I have an object with a char Array; where the first 5 bytes(char in C++) are additional data and everything afterwards is a string message.
So my question is how can I get a string from starting index 5 way up to the last byte?
I know there is memccpy, but it requires an ending char, which I can’t know beforehand.
I am aware there is a string object in C++, but the idea is to send back and forth a byte array which contains the data and message. So in a sense I serialize and deserialize back and forth.
Any suggestions?
Edit:
Packet * Packet::create(byte const data[])
{
//Concat all first 4 byte values to a uint32
unsigned int length = data[0] << 32 | data[1] << 16 | data[2] << 8 | data[3] << 0;
//4th element is packet type
PacketType type = (PacketType)data[4];
string packetData;
packetData.clear();
char * cdata;
//Check packet data is present
if(sizeof(data) > 5)
{
//string s((char)data);
//packetData = s.substr(4, s.length() - 4);
strncat(cdata,data+5,sizeof(data)-5);
packetData.append(cdata);
}
//Create new packet;
Packet * packet = new Packet(length,type,packetData);
return packet;
};
It won’t accept data[] even when I cast it to char.
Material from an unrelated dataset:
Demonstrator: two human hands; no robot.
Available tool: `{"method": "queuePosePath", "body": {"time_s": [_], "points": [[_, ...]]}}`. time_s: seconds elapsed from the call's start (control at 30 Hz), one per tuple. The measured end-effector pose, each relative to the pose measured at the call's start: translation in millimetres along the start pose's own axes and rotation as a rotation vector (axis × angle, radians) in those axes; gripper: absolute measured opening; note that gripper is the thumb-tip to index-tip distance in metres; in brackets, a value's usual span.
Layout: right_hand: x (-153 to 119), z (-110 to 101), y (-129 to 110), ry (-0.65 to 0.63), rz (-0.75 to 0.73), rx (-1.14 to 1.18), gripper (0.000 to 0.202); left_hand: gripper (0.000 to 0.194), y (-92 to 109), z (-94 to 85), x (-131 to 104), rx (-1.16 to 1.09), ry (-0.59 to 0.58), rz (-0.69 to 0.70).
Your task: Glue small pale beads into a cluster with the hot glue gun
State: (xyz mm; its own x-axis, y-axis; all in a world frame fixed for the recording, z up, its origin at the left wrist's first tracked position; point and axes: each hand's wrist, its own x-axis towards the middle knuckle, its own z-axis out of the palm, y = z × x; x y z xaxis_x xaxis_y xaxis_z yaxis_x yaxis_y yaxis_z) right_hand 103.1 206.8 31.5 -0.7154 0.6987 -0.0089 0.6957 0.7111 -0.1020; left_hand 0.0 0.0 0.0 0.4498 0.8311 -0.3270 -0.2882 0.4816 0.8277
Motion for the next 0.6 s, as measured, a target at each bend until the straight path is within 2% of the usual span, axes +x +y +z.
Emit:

The argument isn’t a pointer?
Edit::
Packet * Packet::create(char const * data)
{
//Concat all first 4 byte values to a uint32
unsigned int length = data[0] << 32 | data[1] << 16 | data[2] << 8 | data[3] << 0;
//4th element is packet type
PacketType type = (PacketType)data[4];
//Set packet data, if available
string packetData = (sizeof(data) > 5) ? string(data+5):"";
Packet * packet = new Packet(length,type,packetData);
return packet;
};
I still have to test this, but I had to use char, how do I use my own typedef in this situation?
Also what is the difference between
“char * data”
and
“char data[]”
I thought arrays and pointers are one and the same thing.
You mentioned “know there is memccpy, but it requires an ending char, which I can’t know beforehand”. Does that means that your serialized data doesn’t have neither the size of the data nor a delimiter? Without that how do you expect
“string packetData = (sizeof(data) > 5) ? string(data+5):””;”
to work?
For the serialization you could send the size of your data as well in the header. Then use the simple memcpy.